> **AIM OF THE EXERCISE**
I need every line that includes the word "garment" copied from the material.

> **MATERIAL FOR THIS EXERCISE**
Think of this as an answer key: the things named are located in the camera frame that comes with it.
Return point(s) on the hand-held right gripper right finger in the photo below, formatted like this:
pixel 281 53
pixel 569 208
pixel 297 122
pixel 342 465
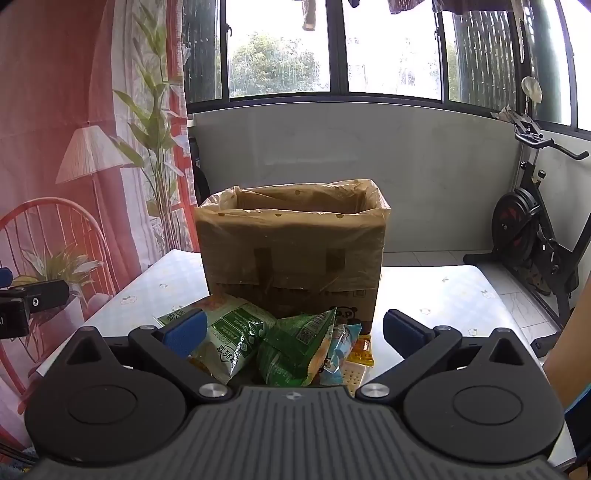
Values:
pixel 401 330

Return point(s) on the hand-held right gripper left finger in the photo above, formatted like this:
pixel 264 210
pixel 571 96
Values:
pixel 184 330

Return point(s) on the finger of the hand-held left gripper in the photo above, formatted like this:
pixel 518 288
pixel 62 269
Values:
pixel 46 295
pixel 4 277

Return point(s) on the blue and orange bread packet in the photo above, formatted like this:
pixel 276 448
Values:
pixel 339 350

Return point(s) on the brown cardboard box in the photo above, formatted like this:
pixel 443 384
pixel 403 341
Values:
pixel 300 305

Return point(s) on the yellow orange snack packet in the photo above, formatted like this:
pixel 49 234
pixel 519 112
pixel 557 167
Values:
pixel 361 350

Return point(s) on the green and white chip bag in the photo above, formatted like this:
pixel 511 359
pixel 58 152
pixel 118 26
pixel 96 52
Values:
pixel 231 332

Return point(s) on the clear cracker packet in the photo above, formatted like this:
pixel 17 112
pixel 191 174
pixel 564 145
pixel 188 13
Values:
pixel 354 378

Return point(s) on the green triangular snack packet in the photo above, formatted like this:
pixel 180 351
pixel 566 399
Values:
pixel 291 350

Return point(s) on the dark machine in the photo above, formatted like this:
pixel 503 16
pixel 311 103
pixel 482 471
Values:
pixel 201 180

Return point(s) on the black exercise bike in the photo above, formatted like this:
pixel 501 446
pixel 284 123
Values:
pixel 521 221

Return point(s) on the person's leg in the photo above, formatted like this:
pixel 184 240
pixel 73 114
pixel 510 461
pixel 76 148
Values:
pixel 572 350

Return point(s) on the printed backdrop cloth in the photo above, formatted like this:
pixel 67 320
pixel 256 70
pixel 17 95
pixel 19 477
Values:
pixel 46 92

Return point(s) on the crumpled white cloth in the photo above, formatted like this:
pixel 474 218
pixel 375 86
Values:
pixel 510 114

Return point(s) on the pale round bulb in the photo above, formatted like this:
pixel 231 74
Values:
pixel 531 88

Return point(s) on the black framed window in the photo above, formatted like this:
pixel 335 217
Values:
pixel 332 46

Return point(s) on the hanging small dark garment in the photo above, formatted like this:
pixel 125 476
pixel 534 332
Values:
pixel 406 5

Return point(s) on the hanging beige cloth strip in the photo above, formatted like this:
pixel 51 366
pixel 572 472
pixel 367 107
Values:
pixel 310 16

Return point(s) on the hanging dark patterned garment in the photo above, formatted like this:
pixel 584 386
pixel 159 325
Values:
pixel 475 5

> **ANSWER SPACE**
Return point(s) on the hanging small dark garment in the photo above, formatted like this:
Return point(s) on the hanging dark patterned garment in the photo above, formatted like this:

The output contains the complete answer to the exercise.